• [Problem]: Each line of the records containing "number" is to be copied out and returned.
--- Data shown Enclosed Below ---
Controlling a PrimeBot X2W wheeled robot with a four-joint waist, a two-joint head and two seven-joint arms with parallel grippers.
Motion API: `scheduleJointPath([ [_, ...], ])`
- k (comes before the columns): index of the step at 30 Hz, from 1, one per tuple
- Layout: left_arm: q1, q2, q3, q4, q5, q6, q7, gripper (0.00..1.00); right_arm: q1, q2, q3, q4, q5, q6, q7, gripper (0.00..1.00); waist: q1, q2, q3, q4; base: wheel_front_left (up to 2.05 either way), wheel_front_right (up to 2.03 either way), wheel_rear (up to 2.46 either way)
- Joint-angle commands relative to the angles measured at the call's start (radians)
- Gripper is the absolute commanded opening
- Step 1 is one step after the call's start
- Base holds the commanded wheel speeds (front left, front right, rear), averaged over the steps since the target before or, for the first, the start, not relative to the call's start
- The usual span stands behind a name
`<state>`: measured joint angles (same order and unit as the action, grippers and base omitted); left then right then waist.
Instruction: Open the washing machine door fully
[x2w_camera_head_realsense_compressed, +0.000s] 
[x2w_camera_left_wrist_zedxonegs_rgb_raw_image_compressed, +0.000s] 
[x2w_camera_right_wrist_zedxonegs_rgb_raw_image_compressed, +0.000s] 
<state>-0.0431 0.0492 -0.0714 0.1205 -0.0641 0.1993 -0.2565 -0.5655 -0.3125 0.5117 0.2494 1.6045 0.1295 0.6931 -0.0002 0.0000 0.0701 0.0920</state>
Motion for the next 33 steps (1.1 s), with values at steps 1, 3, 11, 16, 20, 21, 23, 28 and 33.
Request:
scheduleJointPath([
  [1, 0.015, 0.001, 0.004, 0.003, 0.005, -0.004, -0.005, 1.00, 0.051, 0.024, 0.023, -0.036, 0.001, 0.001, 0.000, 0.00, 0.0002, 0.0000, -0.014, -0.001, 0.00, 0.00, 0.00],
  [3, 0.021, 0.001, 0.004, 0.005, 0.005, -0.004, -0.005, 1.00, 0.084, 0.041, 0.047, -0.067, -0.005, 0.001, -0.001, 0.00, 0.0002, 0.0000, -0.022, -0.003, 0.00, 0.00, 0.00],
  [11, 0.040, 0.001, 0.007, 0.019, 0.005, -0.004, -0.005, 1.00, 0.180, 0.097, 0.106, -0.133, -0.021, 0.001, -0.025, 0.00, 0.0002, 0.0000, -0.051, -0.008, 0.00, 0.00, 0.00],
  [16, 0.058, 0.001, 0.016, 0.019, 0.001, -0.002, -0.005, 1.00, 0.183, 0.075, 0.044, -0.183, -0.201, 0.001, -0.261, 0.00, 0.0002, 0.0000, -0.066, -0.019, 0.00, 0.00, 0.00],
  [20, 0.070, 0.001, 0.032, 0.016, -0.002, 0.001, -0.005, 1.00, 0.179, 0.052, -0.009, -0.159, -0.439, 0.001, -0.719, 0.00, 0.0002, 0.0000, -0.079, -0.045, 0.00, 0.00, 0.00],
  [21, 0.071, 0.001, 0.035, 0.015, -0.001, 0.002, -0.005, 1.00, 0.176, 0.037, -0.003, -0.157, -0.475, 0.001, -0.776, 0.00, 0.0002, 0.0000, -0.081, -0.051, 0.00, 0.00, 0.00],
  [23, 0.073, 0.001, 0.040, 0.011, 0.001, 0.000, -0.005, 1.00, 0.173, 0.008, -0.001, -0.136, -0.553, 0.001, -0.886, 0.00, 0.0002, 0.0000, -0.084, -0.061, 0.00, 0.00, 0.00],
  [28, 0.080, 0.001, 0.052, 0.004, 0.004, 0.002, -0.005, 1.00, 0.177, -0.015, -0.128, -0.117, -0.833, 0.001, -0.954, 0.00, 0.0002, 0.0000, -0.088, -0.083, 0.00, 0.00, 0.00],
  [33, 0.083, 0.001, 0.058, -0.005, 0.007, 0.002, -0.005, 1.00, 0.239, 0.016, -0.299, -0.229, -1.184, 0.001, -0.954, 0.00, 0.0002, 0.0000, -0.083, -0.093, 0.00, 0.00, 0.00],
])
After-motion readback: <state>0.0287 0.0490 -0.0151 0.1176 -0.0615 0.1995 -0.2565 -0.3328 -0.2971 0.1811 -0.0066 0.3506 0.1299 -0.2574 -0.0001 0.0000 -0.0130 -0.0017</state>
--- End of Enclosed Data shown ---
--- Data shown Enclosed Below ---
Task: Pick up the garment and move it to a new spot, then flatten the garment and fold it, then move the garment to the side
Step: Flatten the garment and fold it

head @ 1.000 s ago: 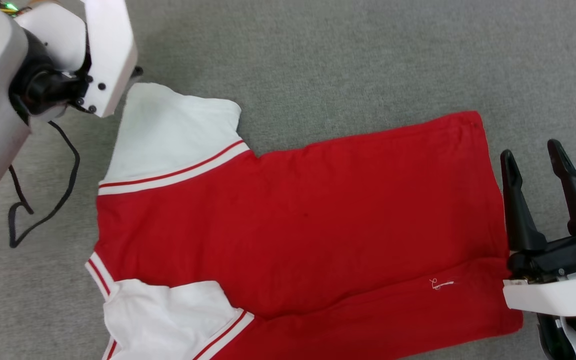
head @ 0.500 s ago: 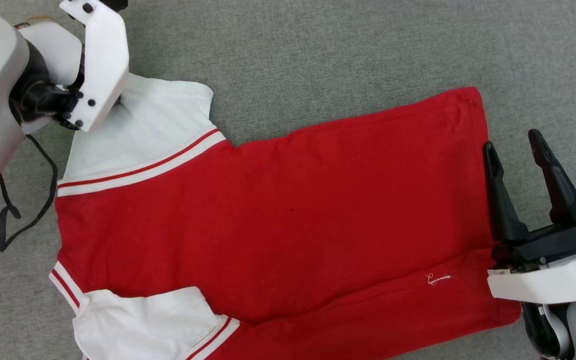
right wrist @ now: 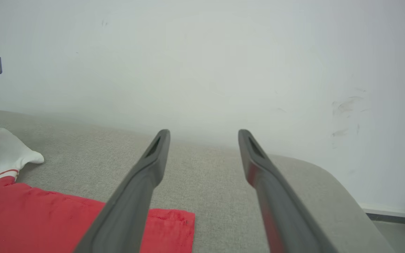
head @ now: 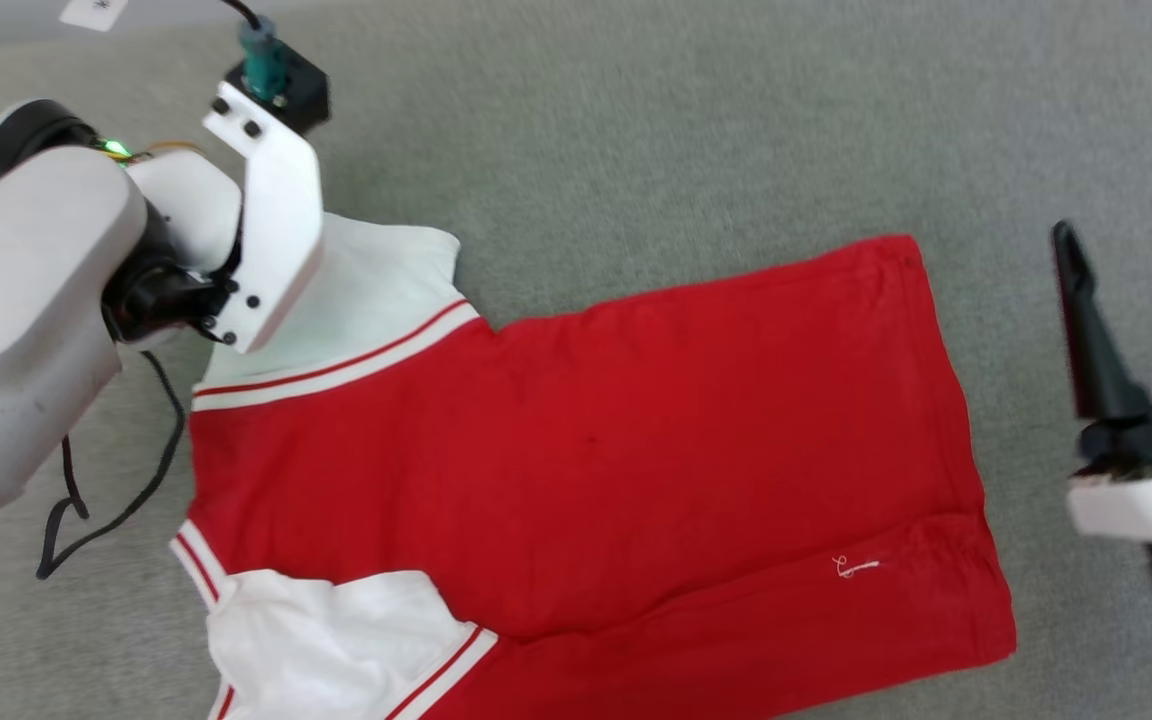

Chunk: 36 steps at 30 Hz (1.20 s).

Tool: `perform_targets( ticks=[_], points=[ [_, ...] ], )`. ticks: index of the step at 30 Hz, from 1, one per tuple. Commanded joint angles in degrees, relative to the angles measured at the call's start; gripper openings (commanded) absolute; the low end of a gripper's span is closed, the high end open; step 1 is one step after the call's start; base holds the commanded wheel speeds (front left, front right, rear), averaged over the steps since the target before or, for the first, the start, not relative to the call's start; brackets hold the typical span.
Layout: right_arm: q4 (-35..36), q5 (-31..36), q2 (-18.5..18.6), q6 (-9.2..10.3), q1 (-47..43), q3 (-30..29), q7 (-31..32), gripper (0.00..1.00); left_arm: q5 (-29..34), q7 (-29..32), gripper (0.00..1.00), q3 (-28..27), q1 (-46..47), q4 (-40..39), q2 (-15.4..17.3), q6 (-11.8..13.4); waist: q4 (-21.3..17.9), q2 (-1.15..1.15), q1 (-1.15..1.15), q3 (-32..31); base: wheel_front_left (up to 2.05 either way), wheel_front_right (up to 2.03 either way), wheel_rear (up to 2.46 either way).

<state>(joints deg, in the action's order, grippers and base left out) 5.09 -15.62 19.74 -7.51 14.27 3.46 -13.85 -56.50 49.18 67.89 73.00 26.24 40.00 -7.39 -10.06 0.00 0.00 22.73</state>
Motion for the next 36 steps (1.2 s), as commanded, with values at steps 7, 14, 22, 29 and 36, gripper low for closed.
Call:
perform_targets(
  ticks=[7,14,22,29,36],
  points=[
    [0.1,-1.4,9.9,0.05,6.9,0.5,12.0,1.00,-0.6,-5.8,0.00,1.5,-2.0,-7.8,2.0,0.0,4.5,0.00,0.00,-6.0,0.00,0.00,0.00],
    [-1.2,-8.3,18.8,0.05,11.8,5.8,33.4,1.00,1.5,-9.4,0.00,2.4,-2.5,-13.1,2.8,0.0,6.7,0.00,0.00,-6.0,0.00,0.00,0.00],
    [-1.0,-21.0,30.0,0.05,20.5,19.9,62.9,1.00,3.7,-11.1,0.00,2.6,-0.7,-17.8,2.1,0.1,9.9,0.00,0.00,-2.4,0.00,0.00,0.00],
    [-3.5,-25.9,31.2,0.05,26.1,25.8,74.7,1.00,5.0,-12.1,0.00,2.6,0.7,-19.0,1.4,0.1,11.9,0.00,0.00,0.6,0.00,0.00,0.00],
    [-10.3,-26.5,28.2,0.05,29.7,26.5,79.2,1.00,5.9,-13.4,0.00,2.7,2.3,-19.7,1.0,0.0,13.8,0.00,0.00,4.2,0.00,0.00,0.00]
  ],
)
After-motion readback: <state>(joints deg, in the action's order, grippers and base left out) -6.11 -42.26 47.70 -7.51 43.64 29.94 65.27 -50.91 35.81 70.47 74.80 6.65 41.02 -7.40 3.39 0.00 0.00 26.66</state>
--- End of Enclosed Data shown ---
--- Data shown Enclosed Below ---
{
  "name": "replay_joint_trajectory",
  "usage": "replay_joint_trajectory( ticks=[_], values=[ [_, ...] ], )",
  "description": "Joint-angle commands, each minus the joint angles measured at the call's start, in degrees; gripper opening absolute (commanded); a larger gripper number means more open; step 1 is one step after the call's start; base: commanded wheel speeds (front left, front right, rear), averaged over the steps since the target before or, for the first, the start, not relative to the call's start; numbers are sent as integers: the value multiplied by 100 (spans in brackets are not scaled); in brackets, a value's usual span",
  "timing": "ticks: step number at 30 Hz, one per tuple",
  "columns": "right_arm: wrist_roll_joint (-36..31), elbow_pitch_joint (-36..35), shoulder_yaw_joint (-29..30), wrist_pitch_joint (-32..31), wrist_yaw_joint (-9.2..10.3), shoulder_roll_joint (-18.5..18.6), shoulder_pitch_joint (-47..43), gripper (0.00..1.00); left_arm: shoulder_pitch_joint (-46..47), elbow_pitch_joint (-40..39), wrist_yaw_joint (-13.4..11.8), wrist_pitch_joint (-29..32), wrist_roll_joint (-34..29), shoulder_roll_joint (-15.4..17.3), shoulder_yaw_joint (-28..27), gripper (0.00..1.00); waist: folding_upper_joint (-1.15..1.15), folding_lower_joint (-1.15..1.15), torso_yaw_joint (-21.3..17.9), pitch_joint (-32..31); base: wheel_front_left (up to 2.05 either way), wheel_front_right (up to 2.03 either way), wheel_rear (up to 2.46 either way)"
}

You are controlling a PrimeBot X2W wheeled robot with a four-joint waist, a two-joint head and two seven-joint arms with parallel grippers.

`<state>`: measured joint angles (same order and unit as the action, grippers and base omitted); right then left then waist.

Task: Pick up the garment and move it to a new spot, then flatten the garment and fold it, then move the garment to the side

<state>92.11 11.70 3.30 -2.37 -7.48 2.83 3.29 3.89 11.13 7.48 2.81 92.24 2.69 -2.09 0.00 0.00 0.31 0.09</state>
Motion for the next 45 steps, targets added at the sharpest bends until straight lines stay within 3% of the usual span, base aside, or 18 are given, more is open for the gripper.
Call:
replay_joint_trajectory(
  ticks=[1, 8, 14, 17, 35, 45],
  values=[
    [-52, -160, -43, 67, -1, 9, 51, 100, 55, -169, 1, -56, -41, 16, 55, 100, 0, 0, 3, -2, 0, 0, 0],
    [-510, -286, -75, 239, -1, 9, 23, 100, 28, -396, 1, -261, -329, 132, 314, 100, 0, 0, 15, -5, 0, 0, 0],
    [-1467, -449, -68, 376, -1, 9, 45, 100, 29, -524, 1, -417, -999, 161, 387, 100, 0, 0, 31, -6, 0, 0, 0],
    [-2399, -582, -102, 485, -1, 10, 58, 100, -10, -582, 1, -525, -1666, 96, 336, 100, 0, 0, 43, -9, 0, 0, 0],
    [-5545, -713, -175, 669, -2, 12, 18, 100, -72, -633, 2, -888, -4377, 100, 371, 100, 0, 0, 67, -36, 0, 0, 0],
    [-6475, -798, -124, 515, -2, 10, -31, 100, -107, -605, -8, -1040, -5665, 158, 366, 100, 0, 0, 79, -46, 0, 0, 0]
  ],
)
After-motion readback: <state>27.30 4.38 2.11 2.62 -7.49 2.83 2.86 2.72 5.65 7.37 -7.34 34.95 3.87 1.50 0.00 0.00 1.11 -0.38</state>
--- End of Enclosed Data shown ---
• [Result for this task]:
  "description": "Joint-angle commands, each minus the joint angles measured at the call's start, in degrees; gripper opening absolute (commanded); a larger gripper number means more open; step 1 is one step after the call's start; base: commanded wheel speeds (front left, front right, rear), averaged over the steps since the target before or, for the first, the start, not relative to the call's start; numbers are sent as integers: the value multiplied by 100 (spans in brackets are not scaled); in brackets, a value's usual span",
  "timing": "ticks: step number at 30 Hz, one per tuple",

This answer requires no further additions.